Éder Sciola

Personal information
- Full name: Éder Sciola Santana
- Date of birth: 22 September 1985 (age 40)
- Place of birth: São Paulo, Brazil
- Height: 1.81 m (5 ft 11 in)
- Position(s): Right-back; right midfielder;

Youth career
- Grêmio Barueri

Senior career*
- Years: Team / Apps / (Gls)
- 2003–2004: Grêmio Barueri
- 2005: Fluminense
- 2005: Inter de Limeira
- 2006–2010: Noroeste / 18 / (0)
- 2008: → São Paulo (loan) / 15 / (0)
- 2010–2011: Grêmio Barueri / 21 / (0)
- 2010: → Atlético Paranaense (loan) / 0 / (0)
- 2011: → Guaratinguetá (loan) / 8 / (0)
- 2011: Ituano / 11 / (2)
- 2011–2014: Gil Vicente / 37 / (0)
- 2014: Cuiabá / 19 / (3)
- 2015: XV de Piracicaba / 12 / (0)
- 2015: Atlético Goianiense / 34 / (0)
- 2016: Novorizontino / 11 / (0)
- 2016: Sampaio Corrêa / 32 / (0)
- 2017–2018: Brasil de Pelotas / 83 / (8)
- 2019: Paraná / 46 / (1)
- 2020–2021: Oeste / 34 / (3)
- 2021: Guarani / 8 / (0)
- 2022: São Bento / 4 / (0)

= Éder Sciola =

Brazilian footballer

Éder Sciola Santana (22 September 1985) is a Brazilian former professional footballer who played as a right-back and right midfielder.

==Career==
Started playing as a right back for Grêmio Barueri in 2003. In 2005 he was negotiated with Fluminense, where failed to establish himself in the team. He also passed through Inter de Limeira and Noroeste of Bauru after that.

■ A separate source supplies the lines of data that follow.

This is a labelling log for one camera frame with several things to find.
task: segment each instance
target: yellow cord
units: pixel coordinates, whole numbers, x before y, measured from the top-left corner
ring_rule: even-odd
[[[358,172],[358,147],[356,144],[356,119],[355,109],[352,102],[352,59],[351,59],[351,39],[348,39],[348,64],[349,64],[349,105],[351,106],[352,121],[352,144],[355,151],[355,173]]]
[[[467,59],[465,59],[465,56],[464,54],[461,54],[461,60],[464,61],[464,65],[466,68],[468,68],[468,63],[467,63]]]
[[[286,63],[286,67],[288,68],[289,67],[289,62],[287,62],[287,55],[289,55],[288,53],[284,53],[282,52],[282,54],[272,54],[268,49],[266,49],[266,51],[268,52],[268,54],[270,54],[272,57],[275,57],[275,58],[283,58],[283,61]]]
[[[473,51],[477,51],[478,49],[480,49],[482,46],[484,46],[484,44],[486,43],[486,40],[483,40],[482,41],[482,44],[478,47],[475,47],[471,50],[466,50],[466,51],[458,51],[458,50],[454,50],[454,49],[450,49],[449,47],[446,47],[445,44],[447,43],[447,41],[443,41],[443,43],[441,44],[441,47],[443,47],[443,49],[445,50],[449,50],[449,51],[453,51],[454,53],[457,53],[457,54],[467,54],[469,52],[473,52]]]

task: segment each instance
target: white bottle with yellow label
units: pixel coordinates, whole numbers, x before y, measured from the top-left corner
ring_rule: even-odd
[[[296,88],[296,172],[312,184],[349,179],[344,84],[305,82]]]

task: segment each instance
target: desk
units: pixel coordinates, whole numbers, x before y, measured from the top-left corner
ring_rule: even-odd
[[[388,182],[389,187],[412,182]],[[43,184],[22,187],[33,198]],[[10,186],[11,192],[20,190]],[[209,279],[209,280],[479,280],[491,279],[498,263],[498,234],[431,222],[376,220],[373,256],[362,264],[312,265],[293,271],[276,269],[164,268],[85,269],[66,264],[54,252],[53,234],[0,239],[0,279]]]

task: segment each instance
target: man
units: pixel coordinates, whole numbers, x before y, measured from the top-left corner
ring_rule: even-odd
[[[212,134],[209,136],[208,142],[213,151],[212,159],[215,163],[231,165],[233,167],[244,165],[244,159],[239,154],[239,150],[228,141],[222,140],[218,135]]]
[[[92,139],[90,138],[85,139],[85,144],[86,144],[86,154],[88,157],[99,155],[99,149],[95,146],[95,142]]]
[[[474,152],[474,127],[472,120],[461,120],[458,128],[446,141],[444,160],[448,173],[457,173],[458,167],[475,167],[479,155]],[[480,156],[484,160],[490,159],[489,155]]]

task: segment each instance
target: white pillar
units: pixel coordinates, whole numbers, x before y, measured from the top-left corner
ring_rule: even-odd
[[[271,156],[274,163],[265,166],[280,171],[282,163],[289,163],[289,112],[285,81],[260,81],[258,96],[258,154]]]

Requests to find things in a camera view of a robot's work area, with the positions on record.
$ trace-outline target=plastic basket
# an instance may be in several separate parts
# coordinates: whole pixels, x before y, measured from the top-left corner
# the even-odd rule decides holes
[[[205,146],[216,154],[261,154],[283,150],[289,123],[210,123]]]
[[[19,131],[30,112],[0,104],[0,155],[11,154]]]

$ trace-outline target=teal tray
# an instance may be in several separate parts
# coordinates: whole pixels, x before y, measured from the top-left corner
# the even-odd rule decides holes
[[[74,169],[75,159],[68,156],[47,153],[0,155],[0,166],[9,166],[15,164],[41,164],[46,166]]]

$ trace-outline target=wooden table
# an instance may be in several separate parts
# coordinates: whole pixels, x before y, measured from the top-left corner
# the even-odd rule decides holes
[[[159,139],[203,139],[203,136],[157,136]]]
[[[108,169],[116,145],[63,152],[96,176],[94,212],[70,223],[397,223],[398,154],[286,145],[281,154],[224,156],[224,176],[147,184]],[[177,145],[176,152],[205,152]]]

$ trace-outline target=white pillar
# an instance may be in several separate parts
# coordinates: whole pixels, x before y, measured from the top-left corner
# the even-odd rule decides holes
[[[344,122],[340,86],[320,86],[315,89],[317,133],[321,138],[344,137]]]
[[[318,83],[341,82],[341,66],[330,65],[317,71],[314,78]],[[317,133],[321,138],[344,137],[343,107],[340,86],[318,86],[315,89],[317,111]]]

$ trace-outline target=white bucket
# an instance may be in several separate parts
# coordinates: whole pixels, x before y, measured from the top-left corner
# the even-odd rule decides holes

In February 2008, he was loaned to São Paulo until the end of the year. His contract was terminated on 29 September after he tried to enter the club's accommodation with call girls. Even so, he is considered by the club as the Brazilian champion of that year.

After going through other teams without success, in 2011, moved to Ituano to compete in the Campeonato Paulista. He drew the attention of Gil Vicente, from Portugal, where he made 37 appearances. The club where he stood out the most was in Brasil de Pelotas, on the Campeonato Brasileiro Série B. His last clubs were Guarani and São Bento.